Loss of NB-3 aggravates cerebral ischemia by impairing neuron survival and neurite growth.

BACKGROUND AND
PURPOSE: NB-3 is a member of the F3/contactin family of neural recognition molecules, which are crucial for cell morphogenesis and motility. NB-3 is expressed in neurons and plays an important role in axonal extension and neuronal survival. However, the role of NB-3 in cerebral ischemic injury remains unknown.
METHODS: Adult male wild-type and NB-3 knockout mice were subjected to ischemic injury by unilateral middle cerebral carotid artery occlusion for 3 hours, 6 hours, and 12 hours. Ischemic infarction volumes were then determined by 2, 3, 5-triphenyltetrazolium chloride staining. Neurological dysfunction analysis was also performed. Primary culture of neuronal cells from wild-type and knockout animals was also used for analysis of neuronal survival and neurite outgrowth.

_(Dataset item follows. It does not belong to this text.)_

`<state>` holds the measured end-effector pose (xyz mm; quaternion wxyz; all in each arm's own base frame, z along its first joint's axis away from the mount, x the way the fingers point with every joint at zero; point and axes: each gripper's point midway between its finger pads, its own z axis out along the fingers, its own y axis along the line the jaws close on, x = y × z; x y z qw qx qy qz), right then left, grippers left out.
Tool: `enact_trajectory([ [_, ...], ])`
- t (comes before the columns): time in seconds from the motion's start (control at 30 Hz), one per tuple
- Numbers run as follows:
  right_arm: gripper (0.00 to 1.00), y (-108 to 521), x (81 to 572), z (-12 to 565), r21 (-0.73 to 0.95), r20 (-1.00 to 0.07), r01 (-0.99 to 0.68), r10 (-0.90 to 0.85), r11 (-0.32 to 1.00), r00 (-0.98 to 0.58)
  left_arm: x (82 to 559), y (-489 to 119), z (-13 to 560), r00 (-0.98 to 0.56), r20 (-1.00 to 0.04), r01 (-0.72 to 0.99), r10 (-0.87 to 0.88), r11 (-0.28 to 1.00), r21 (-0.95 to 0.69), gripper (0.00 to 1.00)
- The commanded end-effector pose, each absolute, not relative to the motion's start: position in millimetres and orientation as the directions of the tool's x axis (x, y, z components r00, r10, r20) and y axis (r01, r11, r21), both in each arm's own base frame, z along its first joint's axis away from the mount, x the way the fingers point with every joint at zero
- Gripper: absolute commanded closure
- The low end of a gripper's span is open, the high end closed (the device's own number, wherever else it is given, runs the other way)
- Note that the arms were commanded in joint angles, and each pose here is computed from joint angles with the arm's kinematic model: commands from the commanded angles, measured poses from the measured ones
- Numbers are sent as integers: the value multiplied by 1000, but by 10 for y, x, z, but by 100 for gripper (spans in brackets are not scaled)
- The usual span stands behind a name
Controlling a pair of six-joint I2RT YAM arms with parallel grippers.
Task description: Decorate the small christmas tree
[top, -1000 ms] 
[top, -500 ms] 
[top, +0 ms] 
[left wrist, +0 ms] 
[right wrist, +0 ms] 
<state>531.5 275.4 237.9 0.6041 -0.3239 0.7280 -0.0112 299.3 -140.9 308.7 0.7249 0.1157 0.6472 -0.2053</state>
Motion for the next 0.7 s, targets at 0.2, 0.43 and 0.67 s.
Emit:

RESULTS: NB-3 expression in the ischemic hemisphere was decreased after transient middle cerebral artery occlusion (MCAO). NB-3-knockout mice developed a 2.6-fold larger infarct volume and exhibited increased neurological deficit scores after transient middle cerebral artery occlusion compared with control mice. Substrate with NB-3 promoted neuronal survival and neurite outgrowth in vitro, whereas neurite outgrowth and neuronal survival were significantly reduced in NB-3-deficient neurons. In addition, NB-3 deficiency renders neurons more susceptible to oxygen-glucose deprivation-induced damage and NB-3 as substrate could partially through homophilic mechanisms.
CONCLUSIONS: These data demonstrate that NB-3 deficiency may aggravate brain damage after middle cerebral artery occlusion by impairing neuronal survival and neurite growth.